New school: Construction is about to begin on Pinellas County’s first fulltime technical high school. Pinellas Technical High School at Seminole will be known as Tech High and is expected to open in August. Course offerings include building trades and construction design technology, commercial and digital arts, electricity, nursing, veterinary assisting, and game or simulation programming. Tampa Bay Times.

Rezoning options: The St. Johns County School District presents three rezoning options to cut down on overcrowding at some schools. WJAX.

Superintendent apologizes: Palm Beach County School Superintendent Robert Avossa apologizes for calling a local newspaper’s recent report on the proliferation of high-paid administrators “fake news” in a series of Twitter posts. Palm Beach Post.

District PR firm resigns: A public relations firm hired recently by the Sarasota County School District is asked to resign when the head of the company was found to have posted online comments on a newspaper website under multiple names. Sarasota Herald-Tribune.

Students in trouble: A 13-year-old Gifford Middle School student is arrested after allegedly threatening to shoot another student with a BB gun on an Indian River County school bus. TCPalm. Two Panhandle students face charges over threats made against other students on social media. A 15-year-old Fort Walton Beach High School student is accused of threatening to kill or injure someone, and a Navarre High School student said he would “shoot up the school” today. Northwest Florida Daily NewsPensacola News Journal.

Opinions on schools: Instead of bragging about an Urban Institute report on the number of students who receive tax credit scholarships attending college, my colleagues at Step Up For Students really need to take a long look in the mirror and figure out how to make their students more successful at the college level. Paul Cottle, Bridge to Tomorrow. If Gainesville doesn’t opt for sensible growth to fund high-quality education for all our children, it needs to get serious about finding other ways to raise money for schools and teachers. Dave Denslow, Gainesville Sun. Devastating Hurricane Irma made landfall in Monroe and Collier counties, so there are better places to spend dollars here now than a lawsuit that will be pursued by other school districts anyway. Naples Daily News. It should not matter whether a student attends a school that is public, private, charter, virtual, home or a blend of learning environments. What matters is every student having access to the educational environment that best meets his or her needs. John Schilling, Hill.

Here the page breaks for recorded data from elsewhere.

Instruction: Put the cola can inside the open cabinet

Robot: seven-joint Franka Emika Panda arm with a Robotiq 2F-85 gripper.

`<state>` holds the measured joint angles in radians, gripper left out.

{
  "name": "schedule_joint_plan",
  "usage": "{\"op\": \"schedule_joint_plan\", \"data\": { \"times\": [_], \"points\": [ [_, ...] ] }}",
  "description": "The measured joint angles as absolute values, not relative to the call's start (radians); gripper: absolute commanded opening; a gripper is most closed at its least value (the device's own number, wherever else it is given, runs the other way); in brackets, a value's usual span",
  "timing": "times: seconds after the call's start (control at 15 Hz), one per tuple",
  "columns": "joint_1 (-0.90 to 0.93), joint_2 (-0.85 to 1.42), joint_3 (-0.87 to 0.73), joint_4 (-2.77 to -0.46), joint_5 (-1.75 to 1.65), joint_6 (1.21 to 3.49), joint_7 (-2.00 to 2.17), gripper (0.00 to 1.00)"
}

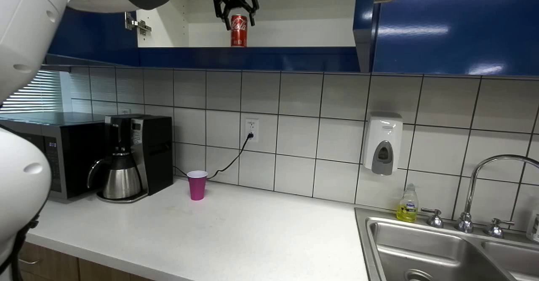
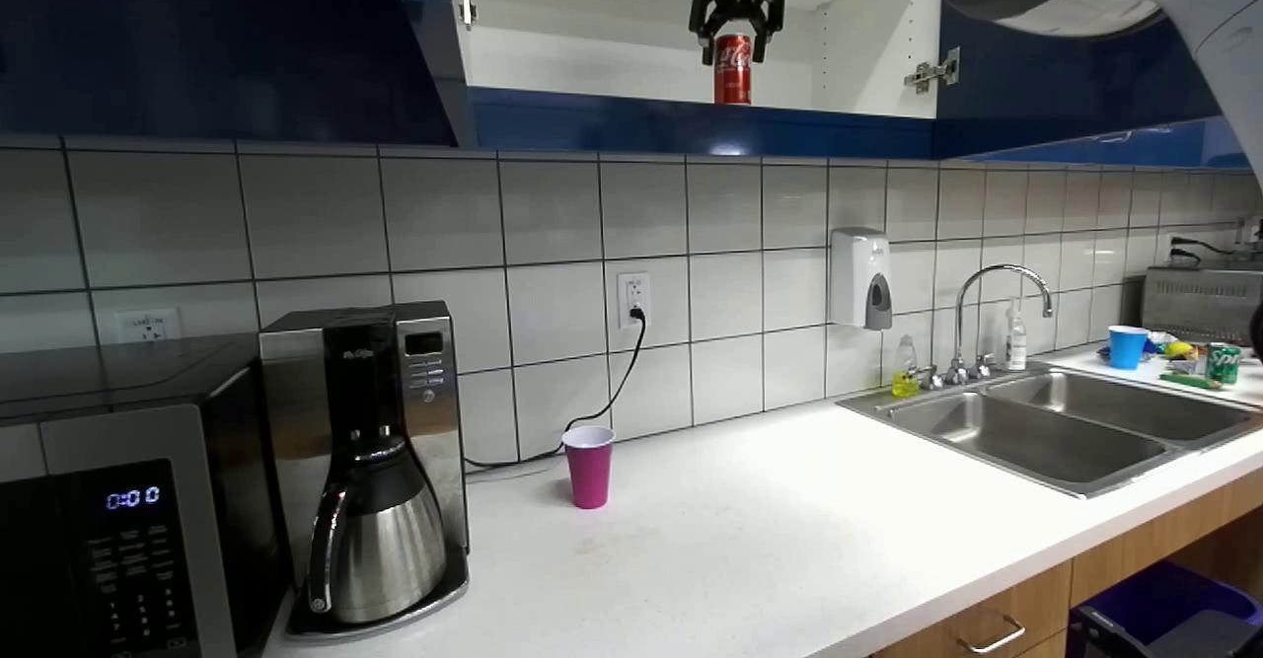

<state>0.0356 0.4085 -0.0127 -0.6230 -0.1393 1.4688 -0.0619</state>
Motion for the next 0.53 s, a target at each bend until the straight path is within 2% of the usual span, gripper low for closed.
{"op": "schedule_joint_plan", "data": {
  "times": [0.53],
  "points": [
    [0.03, 0.358, -0.013, -0.63, -0.126, 1.423, -0.098, 1.0]
  ]
}}
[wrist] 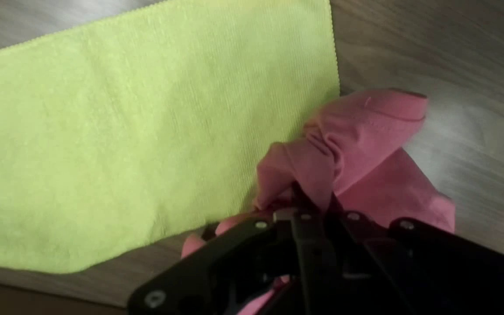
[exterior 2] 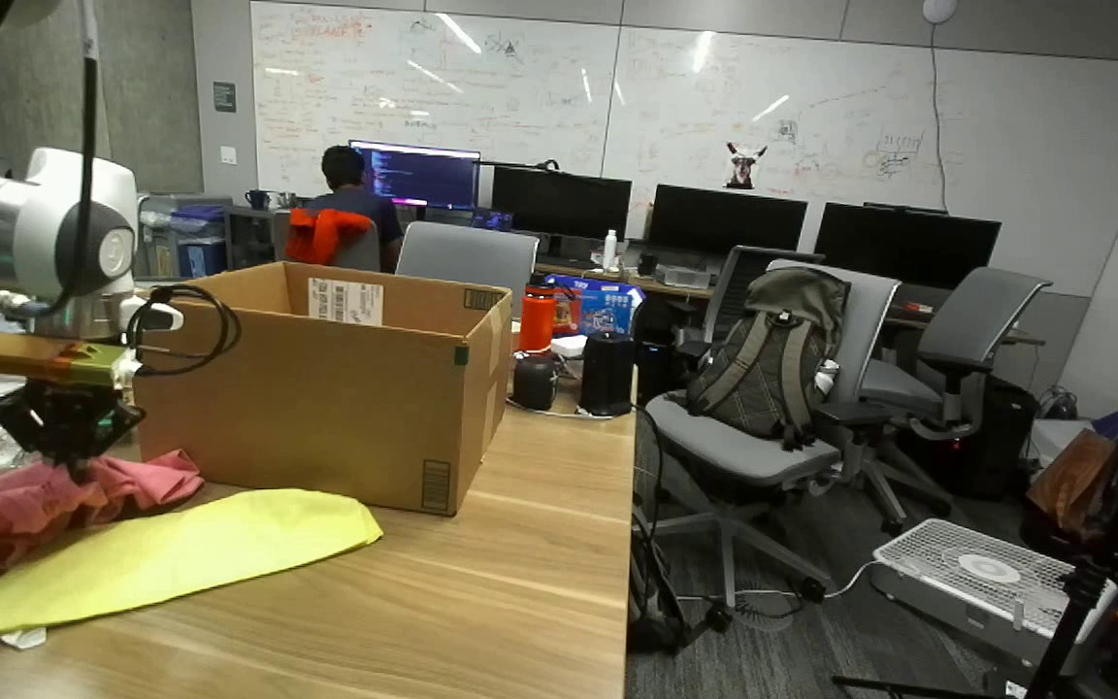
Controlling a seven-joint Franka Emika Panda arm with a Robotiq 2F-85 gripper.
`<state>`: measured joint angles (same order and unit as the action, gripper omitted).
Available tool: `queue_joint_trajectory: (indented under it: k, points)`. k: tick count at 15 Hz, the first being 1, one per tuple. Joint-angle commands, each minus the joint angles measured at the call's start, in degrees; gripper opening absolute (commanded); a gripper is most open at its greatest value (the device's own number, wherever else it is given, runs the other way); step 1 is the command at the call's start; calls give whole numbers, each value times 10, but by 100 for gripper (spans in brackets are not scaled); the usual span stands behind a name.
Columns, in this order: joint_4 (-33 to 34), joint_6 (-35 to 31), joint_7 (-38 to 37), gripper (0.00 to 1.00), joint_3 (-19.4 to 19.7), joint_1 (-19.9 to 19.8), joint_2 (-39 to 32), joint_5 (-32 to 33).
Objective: Put the three objects into the cardboard box
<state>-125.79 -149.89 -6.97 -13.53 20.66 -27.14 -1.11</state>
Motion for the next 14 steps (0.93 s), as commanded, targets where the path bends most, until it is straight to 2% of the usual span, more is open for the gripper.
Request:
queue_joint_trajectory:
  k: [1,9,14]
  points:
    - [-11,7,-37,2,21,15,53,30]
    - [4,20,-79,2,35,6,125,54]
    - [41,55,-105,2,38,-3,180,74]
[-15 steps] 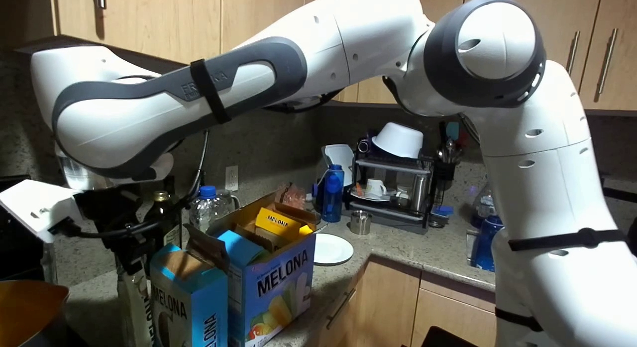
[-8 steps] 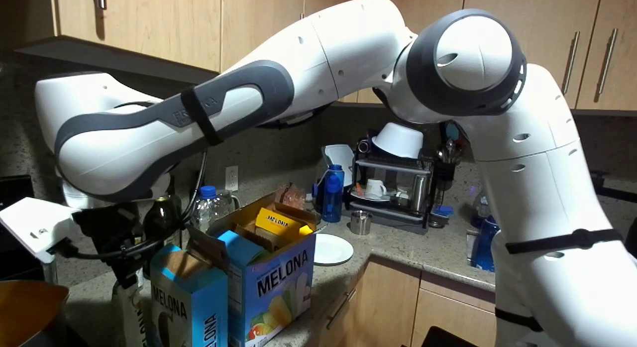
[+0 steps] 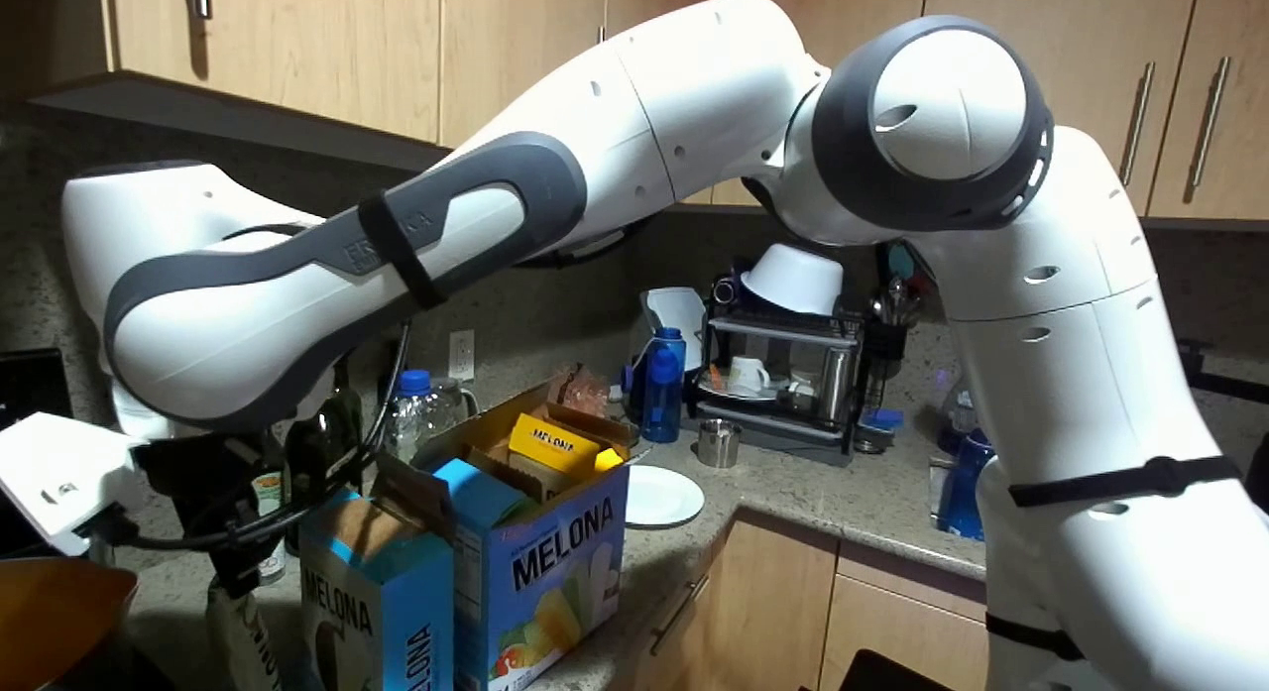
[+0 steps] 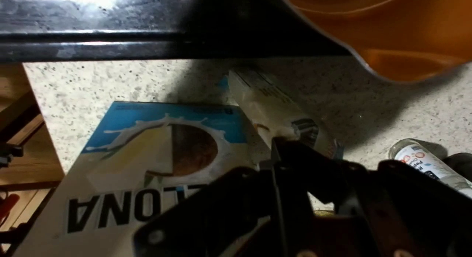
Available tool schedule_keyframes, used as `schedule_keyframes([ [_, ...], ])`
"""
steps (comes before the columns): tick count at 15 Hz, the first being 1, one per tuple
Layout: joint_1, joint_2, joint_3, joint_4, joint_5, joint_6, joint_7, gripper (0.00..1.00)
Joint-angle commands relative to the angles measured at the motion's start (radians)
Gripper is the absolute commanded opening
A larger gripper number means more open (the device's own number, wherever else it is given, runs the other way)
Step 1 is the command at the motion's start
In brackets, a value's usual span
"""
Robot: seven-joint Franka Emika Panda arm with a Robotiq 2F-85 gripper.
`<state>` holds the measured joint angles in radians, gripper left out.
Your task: Remove the white plastic from the blue box on the left and put it on the counter
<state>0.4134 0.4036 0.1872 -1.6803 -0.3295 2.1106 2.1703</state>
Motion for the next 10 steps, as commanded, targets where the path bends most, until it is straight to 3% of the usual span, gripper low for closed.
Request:
schedule_keyframes([
  [1, 0.016, -0.027, -0.013, -0.072, 0.018, 0.04, 0.036, 0.06],
  [10, 0.013, -0.153, 0.01, -0.269, 0.064, 0.055, 0.121, 0.06],
])
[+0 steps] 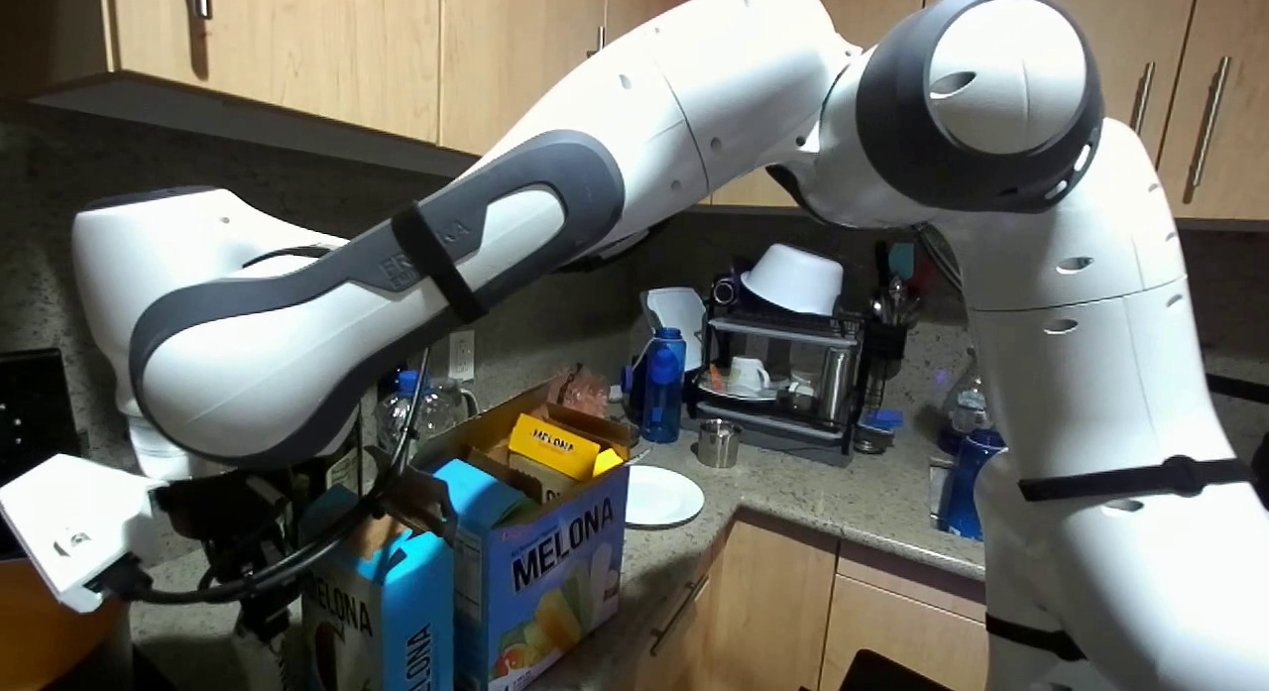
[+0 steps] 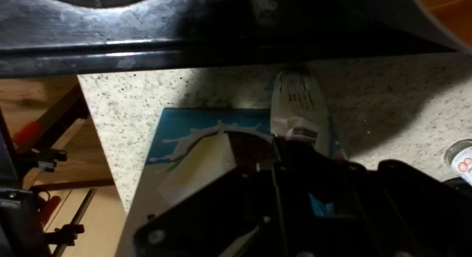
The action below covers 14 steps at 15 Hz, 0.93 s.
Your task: Remove the white plastic from the blue box on the left and put it on the counter
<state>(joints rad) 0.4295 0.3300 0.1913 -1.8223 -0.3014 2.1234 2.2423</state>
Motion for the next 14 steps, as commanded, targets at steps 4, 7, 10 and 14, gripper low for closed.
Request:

Student enrichment: The Lee County School District is getting a $10.2 million grant from the 2017 Magnet Schools Assistance program to boost STEM programs at three middle schools. The district is one of 32 in the United States to receive a grant. Fort Myers News-PressLehigh Acres Citizen. Thirty-nine Sarasota County schools are being given Golden School Awards from the state Department of Education for their community involvement. Sarasota Herald-Tribune. The Suncoast Campaign for Grade Level Reading celebrates reading gains in Sarasota and Manatee counties. Sarasota Herald-Tribune. A portable trailer at Lake Weir High School is home to the “Rock,” where needy students can stock up on clothes, hygiene products, food and school supplies. Ocala Star-Banner.